The County, along with its partners, also hosted gun buybacks in the hope of lessening the chance residents will experience the type of loss that impacted the life of Deborah Kemper, a San Carlos resident who, as a child, lost her mother to gun violence.
New Year’s Storms
As of this publication, with more storms on the way, it’s still an open question as to whether the rains will quell the drought. The latest prediction from the National Weather Service says, “Drought remains but improves,” which, after all, is a pretty good prognosis for any situation.
A New Addition to County Center
The speed at which a fresh addition to the County Center complex is taking shape may come as a surprise to those who stayed away from downtown Redwood City during the pandemic.
The new five-story building along with its courtyards is expected to serve as the Peninsula’s town square: An inviting gathering place that embodies transparency and public access to government with its banks of windows and meeting places.
Once complete, the building will house meetings of the Board of Supervisors, among other functions, and allow the County to consolidate offices that are now located in rented space. The 1950s Hall of Justice, which now hosts Board meetings, will continue to operate as a courthouse while most County operations move to the new building.
Tunitas Creek Beach Improvement Project
Four years following an announcement by San Mateo County and Peninsula Open Space Trust to protect Tunitas Creek Beach and create a new beach park, a milestone was celebrated on December 15 at the groundbreaking ceremony for visitor facilities.
Look for County’s new beach park to open in late 2023. The beach is located about eight miles south of Half Moon Bay.
Progress on the Ohlone-Portolá Heritage Trail
Two new Ohlone-Portolá-themed interpretive panels have been installed on Crystal Springs Regional Trail. The panels describe the practices of the native Ohlone inhabitants as well as the Portolá Expedition’s experiences during their exploration of the region in 1769.
The panels were created in collaboration with San Mateo County Parks, the Millbrae Historical Society, the San Mateo County Historical Association, the City of Millbrae and the Millbrae Community Foundation. A dedication ceremony was held in December.

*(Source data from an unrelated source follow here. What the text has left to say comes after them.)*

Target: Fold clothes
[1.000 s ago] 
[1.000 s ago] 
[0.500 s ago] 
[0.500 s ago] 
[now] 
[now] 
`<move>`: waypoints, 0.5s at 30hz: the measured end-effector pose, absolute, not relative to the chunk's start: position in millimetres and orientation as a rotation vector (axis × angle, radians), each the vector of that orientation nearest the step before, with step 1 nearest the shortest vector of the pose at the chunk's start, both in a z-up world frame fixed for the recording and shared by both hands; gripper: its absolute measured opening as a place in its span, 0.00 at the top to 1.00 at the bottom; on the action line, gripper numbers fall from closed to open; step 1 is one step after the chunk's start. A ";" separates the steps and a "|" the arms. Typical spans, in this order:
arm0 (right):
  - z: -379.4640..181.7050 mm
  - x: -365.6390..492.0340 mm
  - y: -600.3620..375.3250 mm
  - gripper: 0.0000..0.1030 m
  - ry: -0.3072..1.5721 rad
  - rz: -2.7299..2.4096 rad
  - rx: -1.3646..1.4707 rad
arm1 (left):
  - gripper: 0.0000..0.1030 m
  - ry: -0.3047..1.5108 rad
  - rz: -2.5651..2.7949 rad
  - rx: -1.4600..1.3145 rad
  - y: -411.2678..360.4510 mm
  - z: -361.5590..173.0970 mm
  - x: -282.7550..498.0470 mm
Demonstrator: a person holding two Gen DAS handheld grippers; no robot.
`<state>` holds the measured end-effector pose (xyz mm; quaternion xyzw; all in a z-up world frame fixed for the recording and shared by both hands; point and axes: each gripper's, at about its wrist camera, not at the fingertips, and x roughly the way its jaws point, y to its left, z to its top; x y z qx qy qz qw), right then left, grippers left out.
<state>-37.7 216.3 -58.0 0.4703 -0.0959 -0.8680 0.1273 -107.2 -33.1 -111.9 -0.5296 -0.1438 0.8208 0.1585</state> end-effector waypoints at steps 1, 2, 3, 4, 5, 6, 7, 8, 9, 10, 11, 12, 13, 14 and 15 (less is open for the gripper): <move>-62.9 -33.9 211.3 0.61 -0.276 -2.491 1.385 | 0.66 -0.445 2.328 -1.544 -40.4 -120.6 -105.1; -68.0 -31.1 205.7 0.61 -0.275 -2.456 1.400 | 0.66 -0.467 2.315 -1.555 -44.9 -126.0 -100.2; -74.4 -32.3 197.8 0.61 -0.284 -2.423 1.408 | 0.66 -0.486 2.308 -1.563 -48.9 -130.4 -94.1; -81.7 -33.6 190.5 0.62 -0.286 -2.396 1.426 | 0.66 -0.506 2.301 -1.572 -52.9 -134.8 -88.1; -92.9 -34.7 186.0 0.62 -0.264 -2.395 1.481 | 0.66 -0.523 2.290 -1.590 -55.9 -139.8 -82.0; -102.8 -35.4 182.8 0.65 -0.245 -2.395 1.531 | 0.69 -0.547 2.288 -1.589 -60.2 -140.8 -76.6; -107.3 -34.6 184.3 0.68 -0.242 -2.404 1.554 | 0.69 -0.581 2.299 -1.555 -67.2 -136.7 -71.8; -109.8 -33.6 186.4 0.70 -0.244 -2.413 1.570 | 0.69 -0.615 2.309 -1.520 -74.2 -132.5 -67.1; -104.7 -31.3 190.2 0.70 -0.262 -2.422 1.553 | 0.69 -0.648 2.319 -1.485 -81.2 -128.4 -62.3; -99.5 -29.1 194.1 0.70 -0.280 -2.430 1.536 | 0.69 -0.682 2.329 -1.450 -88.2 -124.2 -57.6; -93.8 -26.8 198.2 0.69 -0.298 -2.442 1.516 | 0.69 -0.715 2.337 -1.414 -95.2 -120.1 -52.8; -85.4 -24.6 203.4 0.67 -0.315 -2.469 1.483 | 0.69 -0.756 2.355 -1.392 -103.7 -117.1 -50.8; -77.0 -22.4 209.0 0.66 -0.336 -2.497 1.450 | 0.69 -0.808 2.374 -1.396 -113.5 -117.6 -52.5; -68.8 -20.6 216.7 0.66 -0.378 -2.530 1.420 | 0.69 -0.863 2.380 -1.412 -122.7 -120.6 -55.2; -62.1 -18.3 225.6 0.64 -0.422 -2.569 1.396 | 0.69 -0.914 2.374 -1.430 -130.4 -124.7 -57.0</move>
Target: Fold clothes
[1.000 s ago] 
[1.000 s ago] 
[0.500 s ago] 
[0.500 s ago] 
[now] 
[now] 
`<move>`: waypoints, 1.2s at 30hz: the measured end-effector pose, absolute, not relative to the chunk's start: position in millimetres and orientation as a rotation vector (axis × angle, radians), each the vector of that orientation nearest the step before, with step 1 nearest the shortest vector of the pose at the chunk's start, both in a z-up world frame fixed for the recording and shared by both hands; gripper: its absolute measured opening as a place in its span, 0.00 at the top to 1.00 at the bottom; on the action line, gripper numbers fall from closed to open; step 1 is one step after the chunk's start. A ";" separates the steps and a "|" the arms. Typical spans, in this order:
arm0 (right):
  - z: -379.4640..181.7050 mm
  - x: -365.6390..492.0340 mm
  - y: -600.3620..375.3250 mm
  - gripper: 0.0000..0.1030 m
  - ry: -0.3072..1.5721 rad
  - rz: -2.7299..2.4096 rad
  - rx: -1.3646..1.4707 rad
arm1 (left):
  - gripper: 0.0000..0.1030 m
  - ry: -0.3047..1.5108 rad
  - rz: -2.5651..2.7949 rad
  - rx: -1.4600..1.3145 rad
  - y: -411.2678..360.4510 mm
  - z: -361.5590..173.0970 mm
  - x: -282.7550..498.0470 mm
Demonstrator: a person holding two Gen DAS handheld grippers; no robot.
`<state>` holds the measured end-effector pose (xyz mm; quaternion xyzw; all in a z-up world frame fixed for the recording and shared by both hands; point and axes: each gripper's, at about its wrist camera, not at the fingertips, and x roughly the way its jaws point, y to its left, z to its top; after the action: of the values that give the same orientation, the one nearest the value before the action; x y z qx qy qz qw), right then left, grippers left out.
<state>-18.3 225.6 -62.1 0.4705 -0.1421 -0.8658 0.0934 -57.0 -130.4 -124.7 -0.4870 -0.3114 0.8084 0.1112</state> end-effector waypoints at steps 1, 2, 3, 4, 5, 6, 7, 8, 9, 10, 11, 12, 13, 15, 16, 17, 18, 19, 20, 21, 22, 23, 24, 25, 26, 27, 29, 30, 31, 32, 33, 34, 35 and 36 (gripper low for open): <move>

COVID-19: Strides Forward, Risks Remain
The year ended with about 94 percent of the county’s 775,000 residents having received at least one dose of COVID-19 vaccine, one of the highest rates in the state.
San Mateo County Health offers updated, bivalent boosters, which are effective against both the original strain of the virus and the Omicron variants, at its community clinics. Advance appointments are available on MyTurn, though appointments are not required. Updated boosters are also available from primary health care providers and pharmacies.
Since the pandemic began, 879 local deaths have been attributed to COVID-19.